Somehow, her fingers have crept closer to his hand that rests flat on the countertop. He feels the warmth from her skin touch his knuckles and it sends a jump spiderwebbing shocks through his nerves.

"What were your scavenging days like, Billy?" she asks.

If he didn't have so much liquor in him, he would have told her that he didn't want to talk about it. It's a touchy subject, one that he wants to forget and leave buried back in the recesses of his mind, but he's sitting here with a bottle in hand and wavering toward fuzziness and courage, and the heat from her hand makes his spine tremble, and he finds himself telling her anyway.

"It depends," he says. "There were good days and bad days, just like everything else. Sometimes I'd run into abandoned buildings that hadn't been looted yet, and I'd walk back a richer man. Other times I'd run into raiders, and I'd have to run further into the wasteland just to save my sorry hide. It was luck of the draw and whether or not I had any smarts. Bad days and bad decisions gave me this." He brings a finger just below his eye patch, lifting the end only enough so she can see the start of the jagged scar that crawls up over the flesh of his eyelid. He sees her peer at him in curiosity, and he adds, "I have others just like it. They didn't hurt near as bad, though, believe me."

She brings a tentative hand against her cheek, as if to prevent the same from happening to her. "I can't even imagine."

"Yeah. I saw more death out there than I'll care to admit. It was rough and I took a lot of risks I probably shouldn't have. The work could be satisfying when I brought back enough to trade, but after Maggie's family… well, that was enough for me. I finally decided to settle down. And as strange as it sounds, I really think Maggie was the best thing to happen to me. I'm pretty sure I'd be dead by now if it weren't for her."

Silence encroaches for countless moments. She drinks from her bottle, and he from his, and her fingers still linger along the edge of his hand. He's not sure what he should do; the heat from the liquor tells him he should ask her what the hell she thinks she's doing, but the warmth coiling around his heart wants him to frame a hand around her jaw, to pull her close and kiss her.

Billy shakes his head. He doesn't know where this urge came from, but he wishes it would leave.

"What time is it?" he asks, taking another forceful swallow of whiskey.

The wanderer tilts her left wrist, studying the screen of her pip-boy. "Ten o'clock."

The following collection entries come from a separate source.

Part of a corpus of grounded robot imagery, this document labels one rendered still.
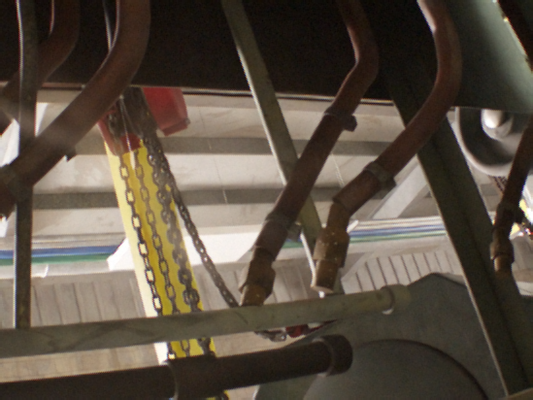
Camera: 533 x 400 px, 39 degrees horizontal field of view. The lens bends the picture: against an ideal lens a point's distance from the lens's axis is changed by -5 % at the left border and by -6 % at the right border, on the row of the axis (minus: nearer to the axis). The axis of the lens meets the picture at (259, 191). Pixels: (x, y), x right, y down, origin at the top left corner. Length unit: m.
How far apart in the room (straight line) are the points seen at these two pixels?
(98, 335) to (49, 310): 10.66
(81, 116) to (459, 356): 0.67
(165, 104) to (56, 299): 10.01
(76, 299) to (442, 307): 10.46
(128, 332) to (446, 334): 0.58
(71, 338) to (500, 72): 0.87
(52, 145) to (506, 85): 0.85
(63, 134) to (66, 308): 10.80
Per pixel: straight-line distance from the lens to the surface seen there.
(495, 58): 1.27
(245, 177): 10.50
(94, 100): 0.54
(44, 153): 0.54
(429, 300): 1.08
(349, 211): 0.69
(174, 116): 1.39
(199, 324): 0.61
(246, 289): 0.65
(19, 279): 0.55
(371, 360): 1.11
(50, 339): 0.56
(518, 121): 1.86
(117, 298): 11.61
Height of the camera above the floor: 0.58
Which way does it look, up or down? 23 degrees up
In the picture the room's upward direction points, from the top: 18 degrees counter-clockwise
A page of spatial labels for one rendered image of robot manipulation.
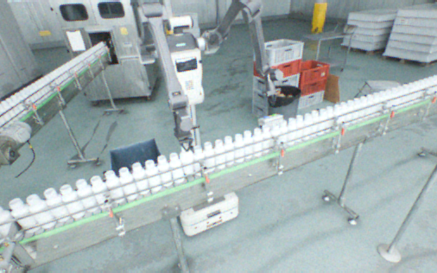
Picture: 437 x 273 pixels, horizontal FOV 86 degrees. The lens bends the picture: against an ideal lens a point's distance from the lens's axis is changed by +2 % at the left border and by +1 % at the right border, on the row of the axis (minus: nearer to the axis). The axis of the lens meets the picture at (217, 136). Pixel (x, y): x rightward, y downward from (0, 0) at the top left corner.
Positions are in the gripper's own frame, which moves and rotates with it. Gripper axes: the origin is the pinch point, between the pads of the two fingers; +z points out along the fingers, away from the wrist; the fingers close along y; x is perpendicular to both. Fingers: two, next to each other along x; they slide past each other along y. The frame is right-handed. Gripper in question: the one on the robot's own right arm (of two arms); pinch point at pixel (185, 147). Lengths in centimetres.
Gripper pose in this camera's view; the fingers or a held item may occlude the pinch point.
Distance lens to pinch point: 115.3
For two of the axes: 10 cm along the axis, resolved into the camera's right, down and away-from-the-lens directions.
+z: 0.6, 8.4, 5.3
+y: 4.1, 4.7, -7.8
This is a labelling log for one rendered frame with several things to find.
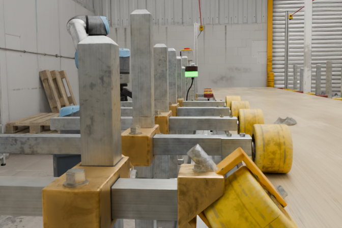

"I should probably turn in. Have to wake up early to help Maggie and I'd hate to disappoint her by cancelling another shooting lesson because my head hurts too damn much." Putting down the bottle, he tosses a few caps to Gob and gets up from the barstool. "Have a good night, doll," he says to her, offering a smile. "I'll see you around."

The night air is salvation. It's cool and windy and it dries the sweat dotting his hairline, evaporating the burn inside of him. He breathes deep, savoring the coolness as it touches his lungs, and starts the walk toward his house. It's not long before he realizes that he's not alone: another set of footsteps echoes along the scrap metal bridges. Quirking an eyebrow, Billy looks over his shoulder.

She's there, alone in the path behind him. Her quiet sniper eyes are locked hard and focused, staring like she's appraising a mark down the scope just before she pulls the trigger. For a split moment, he feels a spark of apprehension skip across his spine.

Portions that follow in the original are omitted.